I took a propaganda class and this is classic manipulative material, albeit lazily scripted. He starts out telling people what they want to hear and then blatantly contradicts himself. Making Iraq a democratic ally? Really? In my lifetime?
I don't think so.

*I may be partial to Obama, but as a professional graphic designer, Obama's Web site is far superior to McCain's in content, design, flow, etc.

Grammy said...

Keep plugging, daughter of mine. You may convince me yet. Love Ya!!

Robyn said...

OK, Mom, I will. :)

Here's what Obama had to say today about his opponents implying that he's soft on terrorists. This is important to me because I worry that some people think Obama supporters don't support our troops, which is ABSOLUTELY not true. I have family and close friends who are active duty military, and I worry about and pray for and support them and their brothers- and sisters-in-arms.

Said during a stop in Farmington Hills, Mich.:
“I have said repeatedly that there should be no contradiction between keeping America safe and secure and respecting our constitution,” Sen. Barack Obama said. “During the Republican convention... one of them, I don’t know if it was Rudy or Palin ... they said ‘Well, ya know, Senator Obama is less interested in protecting you from terrorists than ... reading them their rights.”

(It was Palin, who said “Al Qaeda terrorists still plot to inflict catastrophic harm on America -- he’s worried that someone won’t read them their rights?”)

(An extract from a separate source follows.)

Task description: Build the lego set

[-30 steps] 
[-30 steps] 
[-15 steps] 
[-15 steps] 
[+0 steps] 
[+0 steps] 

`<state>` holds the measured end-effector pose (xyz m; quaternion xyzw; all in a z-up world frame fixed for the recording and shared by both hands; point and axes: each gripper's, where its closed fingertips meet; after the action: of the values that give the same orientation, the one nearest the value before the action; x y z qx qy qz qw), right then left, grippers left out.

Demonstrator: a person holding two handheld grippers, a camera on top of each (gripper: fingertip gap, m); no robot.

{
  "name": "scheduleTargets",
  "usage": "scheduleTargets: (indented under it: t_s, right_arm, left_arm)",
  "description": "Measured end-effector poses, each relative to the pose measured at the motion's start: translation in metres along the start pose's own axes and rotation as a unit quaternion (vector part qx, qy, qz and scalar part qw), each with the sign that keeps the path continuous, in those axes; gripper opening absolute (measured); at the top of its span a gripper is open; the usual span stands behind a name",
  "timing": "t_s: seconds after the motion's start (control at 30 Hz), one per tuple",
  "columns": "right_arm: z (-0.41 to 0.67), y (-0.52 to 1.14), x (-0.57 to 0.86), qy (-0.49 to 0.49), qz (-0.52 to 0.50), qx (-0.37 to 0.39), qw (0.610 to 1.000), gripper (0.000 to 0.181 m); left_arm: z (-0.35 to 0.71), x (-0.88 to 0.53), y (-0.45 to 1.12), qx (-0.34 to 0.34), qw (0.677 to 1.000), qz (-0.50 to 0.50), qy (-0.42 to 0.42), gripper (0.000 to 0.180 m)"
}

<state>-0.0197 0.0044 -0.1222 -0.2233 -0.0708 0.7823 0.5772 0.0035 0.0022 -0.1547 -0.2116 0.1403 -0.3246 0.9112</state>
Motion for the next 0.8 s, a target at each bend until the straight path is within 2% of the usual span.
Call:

“Now, let me say this,” Obama continued. “First of all you don’t even get to read them their rights until you catch them. So I don’t know what, they should spend more time trying to catch Osama bin Laden and we can worry about the next steps later...”

Obama said his position on this “has always been clear. It has always been clear. If you’ve got a terrorist, take ‘em out. Take ‘em out. Anybody who was involved in 9/11 -- take ‘em out.”

But, the former constitutional law professor argued, “what I have also said is this, that when you suspend habeas corpus -- which has been a principle dating before even our country, it’s the foundation of Anglo-American law -- which says very simply if the government grabs you, then you have the right to at least ask, ‘Why was I grabbed?’, and say, ‘Maybe you’ve got the wrong person.’

“The reason you have that safeguard,” he said, “is because we don’t always have the right person. We don’t always catch the right person. We may think this is Mohammed the terrorist, it might be Mohammed the cab driver. You may think it’s Barack the bomb thrower, but it might be Barack the guy runnning for president.”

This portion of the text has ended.